What you have to do: For the records below, report how many lines include "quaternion", with no accompanying text.

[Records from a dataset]
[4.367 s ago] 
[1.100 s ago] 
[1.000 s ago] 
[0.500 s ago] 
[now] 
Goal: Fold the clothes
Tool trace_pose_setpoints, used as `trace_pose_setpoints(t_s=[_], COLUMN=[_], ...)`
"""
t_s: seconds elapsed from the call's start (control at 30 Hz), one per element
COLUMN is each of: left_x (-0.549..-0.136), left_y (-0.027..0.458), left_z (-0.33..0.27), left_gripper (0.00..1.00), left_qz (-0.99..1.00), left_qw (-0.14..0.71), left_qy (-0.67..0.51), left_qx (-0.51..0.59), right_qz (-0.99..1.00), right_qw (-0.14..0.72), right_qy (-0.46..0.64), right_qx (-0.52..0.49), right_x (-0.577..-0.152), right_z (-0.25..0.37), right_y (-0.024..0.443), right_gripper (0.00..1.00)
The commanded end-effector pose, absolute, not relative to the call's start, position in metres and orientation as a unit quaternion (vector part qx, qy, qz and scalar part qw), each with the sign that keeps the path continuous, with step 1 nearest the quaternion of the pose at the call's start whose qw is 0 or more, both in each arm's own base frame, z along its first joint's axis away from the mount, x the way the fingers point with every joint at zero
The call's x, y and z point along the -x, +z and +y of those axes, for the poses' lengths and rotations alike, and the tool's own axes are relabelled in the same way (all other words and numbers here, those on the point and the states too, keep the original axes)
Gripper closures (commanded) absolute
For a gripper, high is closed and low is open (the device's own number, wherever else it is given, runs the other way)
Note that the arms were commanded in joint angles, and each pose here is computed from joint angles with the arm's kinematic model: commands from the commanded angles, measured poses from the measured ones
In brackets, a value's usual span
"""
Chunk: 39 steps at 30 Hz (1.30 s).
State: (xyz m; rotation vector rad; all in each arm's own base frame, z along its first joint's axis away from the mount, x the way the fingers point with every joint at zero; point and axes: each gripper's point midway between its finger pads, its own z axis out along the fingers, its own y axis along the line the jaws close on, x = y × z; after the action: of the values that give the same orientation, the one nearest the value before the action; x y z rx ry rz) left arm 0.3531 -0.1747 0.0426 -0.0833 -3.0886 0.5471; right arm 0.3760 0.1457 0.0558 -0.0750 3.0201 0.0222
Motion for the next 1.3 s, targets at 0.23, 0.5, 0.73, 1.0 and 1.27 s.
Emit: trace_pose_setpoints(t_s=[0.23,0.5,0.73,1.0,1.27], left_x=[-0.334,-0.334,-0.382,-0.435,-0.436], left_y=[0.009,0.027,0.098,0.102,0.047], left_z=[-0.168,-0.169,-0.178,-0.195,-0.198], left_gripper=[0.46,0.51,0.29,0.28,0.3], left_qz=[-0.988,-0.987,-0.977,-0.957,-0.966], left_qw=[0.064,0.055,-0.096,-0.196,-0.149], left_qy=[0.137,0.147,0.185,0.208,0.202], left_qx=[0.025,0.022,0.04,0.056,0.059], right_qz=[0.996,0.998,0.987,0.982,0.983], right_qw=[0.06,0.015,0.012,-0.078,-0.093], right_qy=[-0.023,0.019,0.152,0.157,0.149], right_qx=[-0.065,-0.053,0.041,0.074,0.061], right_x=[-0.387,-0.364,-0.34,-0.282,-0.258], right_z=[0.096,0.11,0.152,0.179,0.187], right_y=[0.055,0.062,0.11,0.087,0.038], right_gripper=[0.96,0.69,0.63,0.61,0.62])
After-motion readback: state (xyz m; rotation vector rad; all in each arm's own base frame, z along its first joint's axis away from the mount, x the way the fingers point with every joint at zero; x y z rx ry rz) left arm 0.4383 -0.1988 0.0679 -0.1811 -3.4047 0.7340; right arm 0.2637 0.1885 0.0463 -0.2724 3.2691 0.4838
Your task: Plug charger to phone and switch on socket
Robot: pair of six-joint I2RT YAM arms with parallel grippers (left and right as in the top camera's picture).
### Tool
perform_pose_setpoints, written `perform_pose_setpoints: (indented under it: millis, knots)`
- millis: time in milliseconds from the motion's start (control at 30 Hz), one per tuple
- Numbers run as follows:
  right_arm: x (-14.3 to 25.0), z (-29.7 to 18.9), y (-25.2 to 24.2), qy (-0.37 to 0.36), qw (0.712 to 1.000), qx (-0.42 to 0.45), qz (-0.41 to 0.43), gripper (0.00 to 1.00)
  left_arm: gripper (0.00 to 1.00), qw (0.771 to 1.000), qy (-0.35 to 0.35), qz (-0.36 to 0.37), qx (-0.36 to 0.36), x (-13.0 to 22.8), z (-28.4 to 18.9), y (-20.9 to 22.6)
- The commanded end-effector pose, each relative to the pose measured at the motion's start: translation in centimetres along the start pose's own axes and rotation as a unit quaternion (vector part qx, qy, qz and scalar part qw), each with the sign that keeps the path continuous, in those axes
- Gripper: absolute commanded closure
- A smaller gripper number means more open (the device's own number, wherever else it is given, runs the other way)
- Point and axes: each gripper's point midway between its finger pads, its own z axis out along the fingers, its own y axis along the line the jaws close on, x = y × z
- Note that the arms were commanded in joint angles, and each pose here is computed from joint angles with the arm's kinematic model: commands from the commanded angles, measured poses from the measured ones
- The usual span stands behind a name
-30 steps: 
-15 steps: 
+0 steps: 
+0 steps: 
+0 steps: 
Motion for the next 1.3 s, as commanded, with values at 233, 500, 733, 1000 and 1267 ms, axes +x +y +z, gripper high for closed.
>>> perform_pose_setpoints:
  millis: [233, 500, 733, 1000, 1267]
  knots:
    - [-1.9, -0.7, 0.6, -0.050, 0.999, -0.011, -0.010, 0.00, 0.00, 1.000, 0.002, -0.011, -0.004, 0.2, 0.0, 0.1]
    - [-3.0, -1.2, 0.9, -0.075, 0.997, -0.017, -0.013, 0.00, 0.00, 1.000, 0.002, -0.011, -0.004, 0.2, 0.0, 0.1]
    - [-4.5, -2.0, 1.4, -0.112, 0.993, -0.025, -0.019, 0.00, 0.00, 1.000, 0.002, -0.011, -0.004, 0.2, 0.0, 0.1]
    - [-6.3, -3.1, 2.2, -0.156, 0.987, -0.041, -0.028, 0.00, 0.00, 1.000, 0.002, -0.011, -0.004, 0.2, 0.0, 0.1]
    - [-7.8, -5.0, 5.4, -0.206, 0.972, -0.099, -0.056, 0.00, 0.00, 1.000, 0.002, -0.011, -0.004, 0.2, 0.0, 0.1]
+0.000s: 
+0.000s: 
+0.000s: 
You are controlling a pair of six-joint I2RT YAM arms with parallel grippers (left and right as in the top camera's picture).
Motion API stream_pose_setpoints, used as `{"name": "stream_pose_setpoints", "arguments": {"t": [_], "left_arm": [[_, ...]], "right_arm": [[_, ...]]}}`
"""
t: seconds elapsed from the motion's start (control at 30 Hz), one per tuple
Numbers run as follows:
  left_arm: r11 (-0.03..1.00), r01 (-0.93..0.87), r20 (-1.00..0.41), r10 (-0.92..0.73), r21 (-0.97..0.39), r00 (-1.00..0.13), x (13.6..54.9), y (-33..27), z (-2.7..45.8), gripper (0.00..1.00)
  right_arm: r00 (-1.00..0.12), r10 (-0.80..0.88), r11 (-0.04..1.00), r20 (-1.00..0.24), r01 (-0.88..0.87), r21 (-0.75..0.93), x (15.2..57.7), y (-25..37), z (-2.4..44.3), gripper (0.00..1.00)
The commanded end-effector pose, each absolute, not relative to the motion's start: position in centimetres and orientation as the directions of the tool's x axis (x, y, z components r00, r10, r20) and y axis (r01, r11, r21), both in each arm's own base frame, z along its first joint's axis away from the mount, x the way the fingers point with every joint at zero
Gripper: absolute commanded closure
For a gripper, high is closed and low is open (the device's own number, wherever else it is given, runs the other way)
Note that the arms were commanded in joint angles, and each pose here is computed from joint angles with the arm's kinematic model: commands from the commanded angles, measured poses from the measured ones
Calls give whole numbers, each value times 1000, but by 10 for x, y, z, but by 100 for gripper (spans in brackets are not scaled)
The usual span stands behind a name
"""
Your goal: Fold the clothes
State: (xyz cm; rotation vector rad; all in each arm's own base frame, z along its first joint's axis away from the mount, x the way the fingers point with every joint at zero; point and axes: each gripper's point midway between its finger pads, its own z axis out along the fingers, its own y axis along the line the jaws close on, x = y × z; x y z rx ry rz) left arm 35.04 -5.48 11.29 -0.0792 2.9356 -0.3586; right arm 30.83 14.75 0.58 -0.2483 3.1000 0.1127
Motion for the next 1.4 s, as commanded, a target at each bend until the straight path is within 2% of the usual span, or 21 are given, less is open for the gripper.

Exercise answer: 2